─── INPUT DATA ───
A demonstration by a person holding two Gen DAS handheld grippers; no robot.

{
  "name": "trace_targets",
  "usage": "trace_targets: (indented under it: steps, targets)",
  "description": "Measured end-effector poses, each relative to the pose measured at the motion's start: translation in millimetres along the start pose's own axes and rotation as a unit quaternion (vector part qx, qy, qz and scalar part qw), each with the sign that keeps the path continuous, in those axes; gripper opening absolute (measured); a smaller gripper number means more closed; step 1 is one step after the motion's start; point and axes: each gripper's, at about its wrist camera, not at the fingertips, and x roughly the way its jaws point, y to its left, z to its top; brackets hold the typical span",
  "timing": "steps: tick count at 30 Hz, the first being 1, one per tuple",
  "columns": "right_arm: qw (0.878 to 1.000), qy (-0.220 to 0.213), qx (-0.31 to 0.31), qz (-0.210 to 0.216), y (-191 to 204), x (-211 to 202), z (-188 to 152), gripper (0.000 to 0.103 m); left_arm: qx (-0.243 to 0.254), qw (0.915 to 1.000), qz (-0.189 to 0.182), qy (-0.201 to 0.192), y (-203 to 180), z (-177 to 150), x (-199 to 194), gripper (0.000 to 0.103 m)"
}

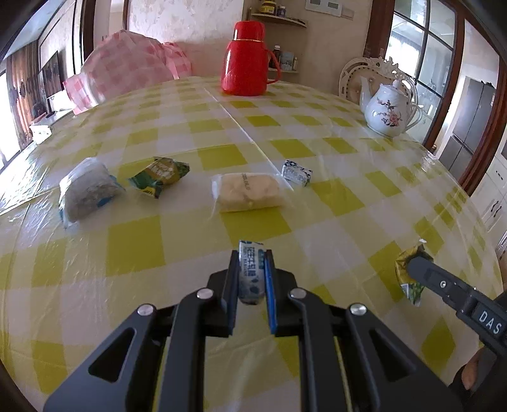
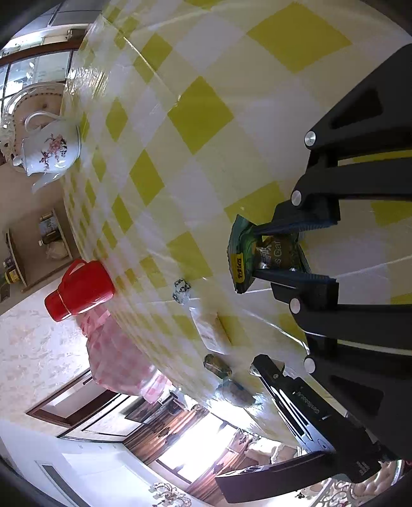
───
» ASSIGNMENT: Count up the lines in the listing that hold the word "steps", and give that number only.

» EXERCISE OUTPUT: 2